▸ What is being asked:
Without the pictures, output all of the data exactly.
*** Listed records Section Begins ***
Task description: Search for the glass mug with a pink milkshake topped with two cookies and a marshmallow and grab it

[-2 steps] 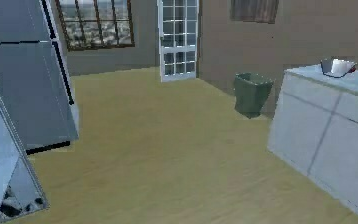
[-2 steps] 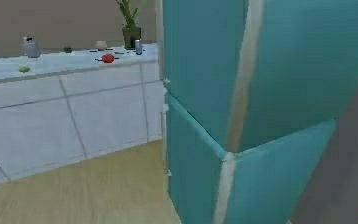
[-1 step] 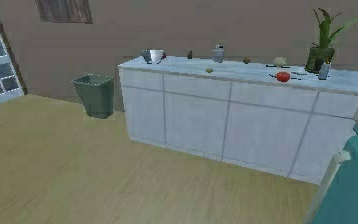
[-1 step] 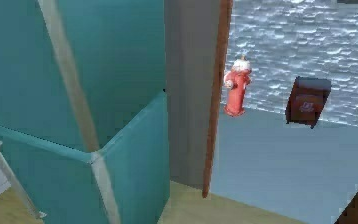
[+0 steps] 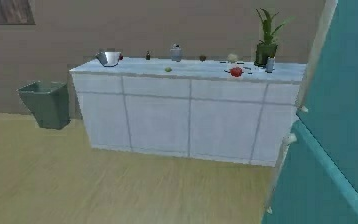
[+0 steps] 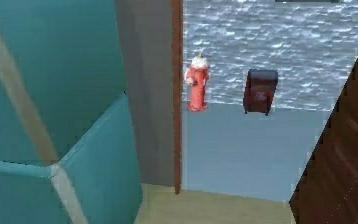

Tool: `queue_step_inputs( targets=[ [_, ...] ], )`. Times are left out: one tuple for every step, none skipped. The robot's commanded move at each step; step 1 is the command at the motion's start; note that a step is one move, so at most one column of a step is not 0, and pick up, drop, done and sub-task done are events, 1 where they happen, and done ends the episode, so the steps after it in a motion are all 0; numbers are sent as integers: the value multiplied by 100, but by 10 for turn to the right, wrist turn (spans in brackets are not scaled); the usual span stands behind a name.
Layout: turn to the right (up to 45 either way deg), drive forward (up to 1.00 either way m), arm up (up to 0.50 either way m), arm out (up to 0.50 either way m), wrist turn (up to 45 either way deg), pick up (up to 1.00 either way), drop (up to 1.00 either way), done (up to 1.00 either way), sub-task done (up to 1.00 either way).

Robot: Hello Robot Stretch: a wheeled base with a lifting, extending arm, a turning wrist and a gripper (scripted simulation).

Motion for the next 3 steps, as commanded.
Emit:
queue_step_inputs(
  targets=[
    [30,0,0,0,0,0,0,0,0],
    [0,100,0,0,0,0,0,0,0],
    [0,20,0,0,0,0,0,0,0]
  ],
)
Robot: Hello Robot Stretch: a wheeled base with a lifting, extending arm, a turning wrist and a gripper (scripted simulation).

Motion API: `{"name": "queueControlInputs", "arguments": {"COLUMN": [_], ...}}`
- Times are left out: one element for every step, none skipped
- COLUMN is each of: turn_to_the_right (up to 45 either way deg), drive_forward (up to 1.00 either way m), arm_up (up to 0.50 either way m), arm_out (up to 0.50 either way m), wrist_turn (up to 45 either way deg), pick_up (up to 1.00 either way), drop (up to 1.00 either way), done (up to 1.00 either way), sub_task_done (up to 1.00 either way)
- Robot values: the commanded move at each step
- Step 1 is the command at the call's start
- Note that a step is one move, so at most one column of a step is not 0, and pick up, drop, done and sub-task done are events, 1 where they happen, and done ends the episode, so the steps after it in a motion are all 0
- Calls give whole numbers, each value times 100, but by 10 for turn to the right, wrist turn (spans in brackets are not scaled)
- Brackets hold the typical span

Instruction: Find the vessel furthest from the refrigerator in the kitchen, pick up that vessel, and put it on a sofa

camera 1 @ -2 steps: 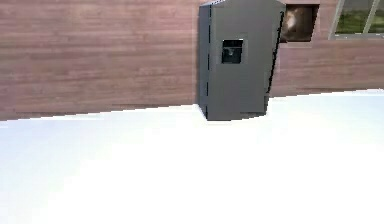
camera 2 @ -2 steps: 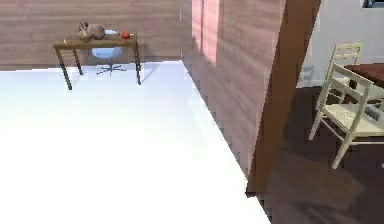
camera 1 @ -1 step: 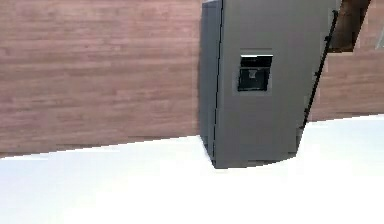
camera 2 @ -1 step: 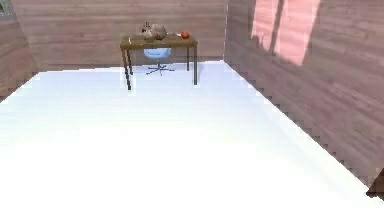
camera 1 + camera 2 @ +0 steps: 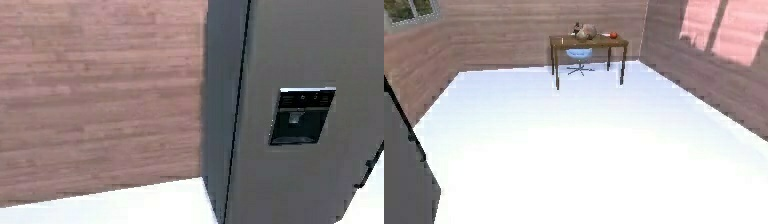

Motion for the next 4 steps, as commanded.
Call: {"name": "queueControlInputs", "arguments": {"turn_to_the_right": [450,330,0,30], "drive_forward": [0,0,100,0], "arm_up": [0,0,0,0], "arm_out": [0,0,0,0], "wrist_turn": [0,0,0,0], "pick_up": [0,0,0,0], "drop": [0,0,0,0], "done": [0,0,0,0], "sub_task_done": [0,0,0,0]}}
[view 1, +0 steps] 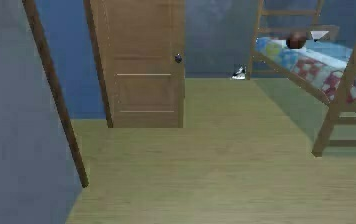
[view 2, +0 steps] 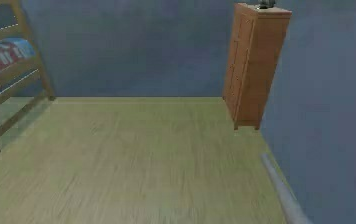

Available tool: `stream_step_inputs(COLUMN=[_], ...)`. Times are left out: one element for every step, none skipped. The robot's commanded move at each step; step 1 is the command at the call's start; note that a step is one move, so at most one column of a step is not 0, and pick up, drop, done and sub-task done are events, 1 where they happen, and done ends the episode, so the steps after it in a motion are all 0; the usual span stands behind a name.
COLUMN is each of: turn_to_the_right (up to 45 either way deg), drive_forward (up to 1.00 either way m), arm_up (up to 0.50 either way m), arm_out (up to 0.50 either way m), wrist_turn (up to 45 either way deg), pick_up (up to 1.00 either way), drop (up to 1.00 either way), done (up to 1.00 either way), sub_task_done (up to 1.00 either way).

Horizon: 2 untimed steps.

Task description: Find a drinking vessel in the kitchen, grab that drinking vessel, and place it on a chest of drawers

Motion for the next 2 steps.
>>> stream_step_inputs(turn_to_the_right=[-45.0, -45.0], drive_forward=[0.0, 0.0], arm_up=[0.0, 0.0], arm_out=[0.0, 0.0], wrist_turn=[0.0, 0.0], pick_up=[0.0, 0.0], drop=[0.0, 0.0], done=[0.0, 0.0], sub_task_done=[0.0, 0.0])
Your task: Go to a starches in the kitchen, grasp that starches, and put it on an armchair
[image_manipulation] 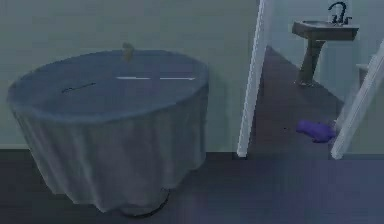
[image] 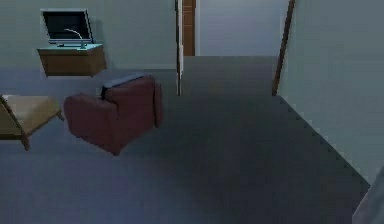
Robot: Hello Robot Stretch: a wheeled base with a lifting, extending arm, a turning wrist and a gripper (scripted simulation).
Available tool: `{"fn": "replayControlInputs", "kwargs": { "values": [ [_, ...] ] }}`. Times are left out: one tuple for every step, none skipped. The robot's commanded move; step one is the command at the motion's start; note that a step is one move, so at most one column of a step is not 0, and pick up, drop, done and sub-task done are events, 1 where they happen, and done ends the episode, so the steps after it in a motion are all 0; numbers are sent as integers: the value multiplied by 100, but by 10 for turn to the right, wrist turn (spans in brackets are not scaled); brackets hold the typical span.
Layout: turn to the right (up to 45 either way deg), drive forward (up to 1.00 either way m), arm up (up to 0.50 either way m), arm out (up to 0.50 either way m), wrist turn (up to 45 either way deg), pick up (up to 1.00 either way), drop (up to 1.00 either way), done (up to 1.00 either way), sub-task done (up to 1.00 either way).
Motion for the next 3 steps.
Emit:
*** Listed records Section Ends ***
▸ Expected answer:
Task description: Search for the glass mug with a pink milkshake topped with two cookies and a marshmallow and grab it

[-2 steps] 
[-2 steps] 
[-1 step] 
[-1 step] 
[+0 steps] 
[+0 steps] 

Tool: `queue_step_inputs( targets=[ [_, ...] ], )`. Times are left out: one tuple for every step, none skipped. The robot's commanded move at each step; step 1 is the command at the motion's start; note that a step is one move, so at most one column of a step is not 0, and pick up, drop, done and sub-task done are events, 1 where they happen, and done ends the episode, so the steps after it in a motion are all 0; numbers are sent as integers: the value multiplied by 100, but by 10 for turn to the right, wrist turn (spans in brackets are not scaled); the usual span stands behind a name.
Layout: turn to the right (up to 45 either way deg), drive forward (up to 1.00 either way m), arm up (up to 0.50 either way m), arm out (up to 0.50 either way m), wrist turn (up to 45 either way deg), pick up (up to 1.00 either way), drop (up to 1.00 either way), done (up to 1.00 either way), sub-task done (up to 1.00 either way).

Robot: Hello Robot Stretch: a wheeled base with a lifting, extending arm, a turning wrist and a gripper (scripted simulation).

Motion for the next 3 steps, as commanded.
Emit:
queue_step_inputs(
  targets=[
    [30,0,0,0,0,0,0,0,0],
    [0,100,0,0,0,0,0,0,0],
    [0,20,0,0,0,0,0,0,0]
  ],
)
Robot: Hello Robot Stretch: a wheeled base with a lifting, extending arm, a turning wrist and a gripper (scripted simulation).

Motion API: `{"name": "queueControlInputs", "arguments": {"COLUMN": [_], ...}}`
- Times are left out: one element for every step, none skipped
- COLUMN is each of: turn_to_the_right (up to 45 either way deg), drive_forward (up to 1.00 either way m), arm_up (up to 0.50 either way m), arm_out (up to 0.50 either way m), wrist_turn (up to 45 either way deg), pick_up (up to 1.00 either way), drop (up to 1.00 either way), done (up to 1.00 either way), sub_task_done (up to 1.00 either way)
- Robot values: the commanded move at each step
- Step 1 is the command at the call's start
- Note that a step is one move, so at most one column of a step is not 0, and pick up, drop, done and sub-task done are events, 1 where they happen, and done ends the episode, so the steps after it in a motion are all 0
- Calls give whole numbers, each value times 100, but by 10 for turn to the right, wrist turn (spans in brackets are not scaled)
- Brackets hold the typical span

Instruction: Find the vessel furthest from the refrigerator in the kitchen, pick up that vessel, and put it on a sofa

camera 1 @ -2 steps: 
camera 2 @ -2 steps: 
camera 1 @ -1 step: 
camera 2 @ -1 step: 
camera 1 + camera 2 @ +0 steps: 

Motion for the next 4 steps, as commanded.
Call: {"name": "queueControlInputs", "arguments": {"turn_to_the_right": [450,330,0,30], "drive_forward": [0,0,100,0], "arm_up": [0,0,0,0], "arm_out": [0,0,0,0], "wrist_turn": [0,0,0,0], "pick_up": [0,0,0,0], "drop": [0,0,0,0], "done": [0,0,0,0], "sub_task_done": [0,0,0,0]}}
[view 1, +0 steps] 
[view 2, +0 steps] 

Available tool: `stream_step_inputs(COLUMN=[_], ...)`. Times are left out: one element for every step, none skipped. The robot's commanded move at each step; step 1 is the command at the call's start; note that a step is one move, so at most one column of a step is not 0, and pick up, drop, done and sub-task done are events, 1 where they happen, and done ends the episode, so the steps after it in a motion are all 0; the usual span stands behind a name.
COLUMN is each of: turn_to_the_right (up to 45 either way deg), drive_forward (up to 1.00 either way m), arm_up (up to 0.50 either way m), arm_out (up to 0.50 either way m), wrist_turn (up to 45 either way deg), pick_up (up to 1.00 either way), drop (up to 1.00 either way), done (up to 1.00 either way), sub_task_done (up to 1.00 either way).

Horizon: 2 untimed steps.

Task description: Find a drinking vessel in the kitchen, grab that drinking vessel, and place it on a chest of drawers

Motion for the next 2 steps.
>>> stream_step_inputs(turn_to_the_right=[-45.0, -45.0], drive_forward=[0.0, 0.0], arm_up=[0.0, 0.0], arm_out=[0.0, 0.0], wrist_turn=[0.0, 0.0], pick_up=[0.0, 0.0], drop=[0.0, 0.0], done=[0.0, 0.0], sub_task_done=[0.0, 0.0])
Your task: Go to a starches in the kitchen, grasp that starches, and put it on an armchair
[image_manipulation] 
[image] 
Robot: Hello Robot Stretch: a wheeled base with a lifting, extending arm, a turning wrist and a gripper (scripted simulation).
Available tool: `{"fn": "replayControlInputs", "kwargs": { "values": [ [_, ...] ] }}`. Times are left out: one tuple for every step, none skipped. The robot's commanded move; step one is the command at the motion's start; note that a step is one move, so at most one column of a step is not 0, and pick up, drop, done and sub-task done are events, 1 where they happen, and done ends the episode, so the steps after it in a motion are all 0; numbers are sent as integers: the value multiplied by 100, but by 10 for turn to the right, wrist turn (spans in brackets are not scaled); brackets hold the typical span.
Layout: turn to the right (up to 45 either way deg), drive forward (up to 1.00 either way m), arm up (up to 0.50 either way m), arm out (up to 0.50 either way m), wrist turn (up to 45 either way deg), pick up (up to 1.00 either way), drop (up to 1.00 either way), done (up to 1.00 either way), sub-task done (up to 1.00 either way).
Motion for the next 3 steps.
Emit:

Work on this exercise is done.